Our mother Eileen was `disappearing' away from us with her Alzheimer's, and this amazingly helpful book has brought our mother `back' to us. We've rediscovered the real Eileen that her illness had started obscuring. With SPECAL care, our mum can be happy, contented, and very good company again - not the lonely frightened isolated paranoid old lady she had started to become.

This book showed us that our mother simply could no longer store new information efficiently. This was our key to unlock our mother from her growing isolation, from her frustrations, from her fears and her resultant panics and paranoia. She can happily talk about the past, but not what has just happened moments before. We have had to learn a new skill - `Making a Present of the Past'®, as SPECAL puts it.

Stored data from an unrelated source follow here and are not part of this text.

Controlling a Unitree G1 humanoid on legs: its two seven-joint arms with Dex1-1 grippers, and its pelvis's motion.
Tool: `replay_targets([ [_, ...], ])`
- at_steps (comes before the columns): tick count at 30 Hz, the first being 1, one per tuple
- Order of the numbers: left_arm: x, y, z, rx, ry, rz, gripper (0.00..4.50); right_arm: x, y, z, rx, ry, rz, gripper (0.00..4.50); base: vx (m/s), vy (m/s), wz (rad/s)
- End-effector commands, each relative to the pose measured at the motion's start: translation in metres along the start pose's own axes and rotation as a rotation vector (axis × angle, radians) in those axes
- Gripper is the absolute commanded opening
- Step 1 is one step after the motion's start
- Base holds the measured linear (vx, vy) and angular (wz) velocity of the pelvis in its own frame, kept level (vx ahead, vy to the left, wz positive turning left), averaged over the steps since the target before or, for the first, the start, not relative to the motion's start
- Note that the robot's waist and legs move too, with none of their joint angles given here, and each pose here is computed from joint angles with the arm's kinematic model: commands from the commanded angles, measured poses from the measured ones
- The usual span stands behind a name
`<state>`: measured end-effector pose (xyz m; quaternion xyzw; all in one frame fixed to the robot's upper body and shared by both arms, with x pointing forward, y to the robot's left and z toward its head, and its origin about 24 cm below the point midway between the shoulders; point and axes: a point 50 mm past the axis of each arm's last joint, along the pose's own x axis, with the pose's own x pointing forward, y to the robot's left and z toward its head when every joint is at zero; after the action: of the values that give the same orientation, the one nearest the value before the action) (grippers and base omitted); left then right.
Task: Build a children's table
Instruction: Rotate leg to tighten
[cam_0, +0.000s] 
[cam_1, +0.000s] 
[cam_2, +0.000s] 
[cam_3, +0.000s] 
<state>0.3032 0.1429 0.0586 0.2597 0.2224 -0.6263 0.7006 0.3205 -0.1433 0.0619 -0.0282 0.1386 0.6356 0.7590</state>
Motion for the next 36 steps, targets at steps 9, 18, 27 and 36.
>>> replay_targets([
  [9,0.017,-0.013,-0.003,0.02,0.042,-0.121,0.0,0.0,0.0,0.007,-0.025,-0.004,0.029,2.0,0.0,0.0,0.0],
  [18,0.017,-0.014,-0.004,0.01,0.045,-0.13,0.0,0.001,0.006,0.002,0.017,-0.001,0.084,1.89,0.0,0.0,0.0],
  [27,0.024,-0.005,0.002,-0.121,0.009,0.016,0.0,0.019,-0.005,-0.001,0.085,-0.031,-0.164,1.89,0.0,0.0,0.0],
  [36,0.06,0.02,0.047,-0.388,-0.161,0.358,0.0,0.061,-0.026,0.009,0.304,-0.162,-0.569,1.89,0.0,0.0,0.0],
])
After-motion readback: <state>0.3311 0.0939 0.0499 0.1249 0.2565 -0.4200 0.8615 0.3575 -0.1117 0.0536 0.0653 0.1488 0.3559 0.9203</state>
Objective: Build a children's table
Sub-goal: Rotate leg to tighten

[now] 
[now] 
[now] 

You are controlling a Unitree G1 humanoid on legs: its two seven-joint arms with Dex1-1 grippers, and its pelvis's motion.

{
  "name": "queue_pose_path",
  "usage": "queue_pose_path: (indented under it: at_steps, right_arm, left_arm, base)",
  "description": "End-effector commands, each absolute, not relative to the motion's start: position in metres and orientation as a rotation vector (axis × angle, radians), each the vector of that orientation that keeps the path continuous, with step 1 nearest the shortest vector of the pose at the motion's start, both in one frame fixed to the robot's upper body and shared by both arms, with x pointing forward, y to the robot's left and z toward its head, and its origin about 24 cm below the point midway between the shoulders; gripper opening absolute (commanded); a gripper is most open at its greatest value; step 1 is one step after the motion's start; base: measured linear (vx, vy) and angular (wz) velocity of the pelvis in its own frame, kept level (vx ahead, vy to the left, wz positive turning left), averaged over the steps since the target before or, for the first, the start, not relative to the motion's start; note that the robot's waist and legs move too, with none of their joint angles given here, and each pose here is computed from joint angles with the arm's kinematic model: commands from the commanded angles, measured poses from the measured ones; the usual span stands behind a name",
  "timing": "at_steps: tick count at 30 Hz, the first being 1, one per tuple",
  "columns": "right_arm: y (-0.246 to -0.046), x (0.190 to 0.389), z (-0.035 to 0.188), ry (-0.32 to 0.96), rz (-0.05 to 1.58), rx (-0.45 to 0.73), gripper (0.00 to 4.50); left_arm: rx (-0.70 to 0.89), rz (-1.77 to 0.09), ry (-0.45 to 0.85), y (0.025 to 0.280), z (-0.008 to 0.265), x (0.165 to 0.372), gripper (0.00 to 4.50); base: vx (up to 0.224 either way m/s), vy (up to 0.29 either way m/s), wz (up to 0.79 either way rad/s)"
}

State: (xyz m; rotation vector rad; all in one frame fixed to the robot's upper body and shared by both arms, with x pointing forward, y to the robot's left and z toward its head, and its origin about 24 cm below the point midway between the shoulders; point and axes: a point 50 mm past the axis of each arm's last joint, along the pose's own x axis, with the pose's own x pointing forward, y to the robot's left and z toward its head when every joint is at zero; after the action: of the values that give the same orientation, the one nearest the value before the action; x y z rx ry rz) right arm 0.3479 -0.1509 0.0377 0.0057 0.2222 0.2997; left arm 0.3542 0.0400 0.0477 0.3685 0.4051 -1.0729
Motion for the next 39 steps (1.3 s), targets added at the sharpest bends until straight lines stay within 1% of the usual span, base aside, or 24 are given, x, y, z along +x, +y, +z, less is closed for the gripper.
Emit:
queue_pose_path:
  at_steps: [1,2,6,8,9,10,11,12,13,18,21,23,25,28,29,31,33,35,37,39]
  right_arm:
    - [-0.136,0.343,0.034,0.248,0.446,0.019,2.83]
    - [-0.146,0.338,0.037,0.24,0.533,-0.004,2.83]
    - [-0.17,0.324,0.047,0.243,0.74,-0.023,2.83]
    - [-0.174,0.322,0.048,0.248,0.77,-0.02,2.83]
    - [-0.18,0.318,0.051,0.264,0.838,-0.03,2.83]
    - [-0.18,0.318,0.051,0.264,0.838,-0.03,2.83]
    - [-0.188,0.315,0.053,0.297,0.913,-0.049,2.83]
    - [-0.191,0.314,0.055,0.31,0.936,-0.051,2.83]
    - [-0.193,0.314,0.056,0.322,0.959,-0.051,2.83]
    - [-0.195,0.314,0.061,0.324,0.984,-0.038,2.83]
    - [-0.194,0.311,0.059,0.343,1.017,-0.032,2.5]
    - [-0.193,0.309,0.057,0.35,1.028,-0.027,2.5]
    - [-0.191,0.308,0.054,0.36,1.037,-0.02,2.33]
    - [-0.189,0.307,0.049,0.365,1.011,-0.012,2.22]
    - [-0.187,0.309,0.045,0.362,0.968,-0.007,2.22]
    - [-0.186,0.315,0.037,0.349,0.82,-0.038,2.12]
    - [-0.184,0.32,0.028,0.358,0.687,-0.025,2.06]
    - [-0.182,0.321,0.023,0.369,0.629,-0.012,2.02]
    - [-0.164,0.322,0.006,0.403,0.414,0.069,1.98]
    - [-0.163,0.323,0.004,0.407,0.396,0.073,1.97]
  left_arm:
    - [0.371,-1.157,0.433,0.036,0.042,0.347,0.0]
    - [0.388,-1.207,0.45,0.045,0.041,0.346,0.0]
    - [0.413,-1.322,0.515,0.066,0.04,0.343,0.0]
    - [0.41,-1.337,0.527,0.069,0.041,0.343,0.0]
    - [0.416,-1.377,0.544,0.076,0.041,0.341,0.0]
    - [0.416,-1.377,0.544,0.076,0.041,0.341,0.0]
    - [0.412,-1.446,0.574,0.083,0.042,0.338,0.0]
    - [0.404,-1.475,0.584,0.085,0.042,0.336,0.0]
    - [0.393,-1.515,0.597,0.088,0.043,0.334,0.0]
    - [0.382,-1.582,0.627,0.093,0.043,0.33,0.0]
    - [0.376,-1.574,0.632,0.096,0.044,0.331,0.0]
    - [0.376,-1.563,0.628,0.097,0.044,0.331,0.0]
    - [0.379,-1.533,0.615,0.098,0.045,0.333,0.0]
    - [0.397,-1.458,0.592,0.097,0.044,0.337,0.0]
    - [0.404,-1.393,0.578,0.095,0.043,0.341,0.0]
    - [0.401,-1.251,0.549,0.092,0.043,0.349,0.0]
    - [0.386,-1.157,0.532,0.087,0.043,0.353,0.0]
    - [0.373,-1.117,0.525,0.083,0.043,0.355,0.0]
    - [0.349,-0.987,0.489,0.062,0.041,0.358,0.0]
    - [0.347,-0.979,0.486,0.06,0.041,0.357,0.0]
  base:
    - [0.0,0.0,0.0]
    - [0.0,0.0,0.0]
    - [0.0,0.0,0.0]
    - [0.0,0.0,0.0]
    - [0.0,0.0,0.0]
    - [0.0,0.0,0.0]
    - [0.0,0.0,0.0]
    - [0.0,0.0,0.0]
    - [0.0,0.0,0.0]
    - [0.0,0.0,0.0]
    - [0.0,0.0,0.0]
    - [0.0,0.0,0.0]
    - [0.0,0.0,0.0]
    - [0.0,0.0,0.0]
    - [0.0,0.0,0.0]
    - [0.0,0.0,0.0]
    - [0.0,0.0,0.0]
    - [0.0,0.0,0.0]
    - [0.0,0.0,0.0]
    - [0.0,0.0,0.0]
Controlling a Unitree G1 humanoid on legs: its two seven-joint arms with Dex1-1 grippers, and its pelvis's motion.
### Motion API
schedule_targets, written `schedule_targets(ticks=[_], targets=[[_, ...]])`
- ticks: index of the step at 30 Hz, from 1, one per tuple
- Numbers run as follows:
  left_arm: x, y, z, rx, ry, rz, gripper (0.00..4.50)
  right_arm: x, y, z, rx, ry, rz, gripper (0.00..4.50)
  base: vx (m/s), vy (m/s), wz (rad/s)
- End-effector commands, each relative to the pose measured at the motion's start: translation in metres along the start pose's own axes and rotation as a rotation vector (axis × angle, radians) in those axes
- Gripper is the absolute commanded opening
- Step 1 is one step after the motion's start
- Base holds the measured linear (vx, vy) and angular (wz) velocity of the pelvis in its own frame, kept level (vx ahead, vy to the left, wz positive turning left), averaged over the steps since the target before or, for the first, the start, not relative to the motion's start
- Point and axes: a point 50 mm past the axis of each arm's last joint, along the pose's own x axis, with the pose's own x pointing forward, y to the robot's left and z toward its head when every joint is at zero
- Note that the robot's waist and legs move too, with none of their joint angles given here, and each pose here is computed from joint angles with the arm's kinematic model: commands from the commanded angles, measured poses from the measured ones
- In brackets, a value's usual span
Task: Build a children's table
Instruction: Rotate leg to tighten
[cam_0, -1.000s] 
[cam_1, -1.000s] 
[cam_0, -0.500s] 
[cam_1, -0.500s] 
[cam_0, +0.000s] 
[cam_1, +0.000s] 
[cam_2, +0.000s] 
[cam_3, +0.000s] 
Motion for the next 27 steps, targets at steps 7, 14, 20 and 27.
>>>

This advice instantly changed how we related to our mother and she to us. Suddenly the arguments and rows stopped, and the despair faded as we zoned into her version of the world, a world with no stored memories of recent facts.

We have learned how to enter into our mother's new world, to enjoy with her her own images and experiences, not to contradict her, but to join her in her own space, and to follow her smiling and contented - and we have learned to love repetition!

It is no exaggeration to say all our lives have been totally changed by `Contented Dementia' - and also by the wonderful email and phone help-lines, along with the day's training we also chose to do in Burford, UK, in September.

If I get Alzheimers, this is how I want to be cared for: the SPECAL way.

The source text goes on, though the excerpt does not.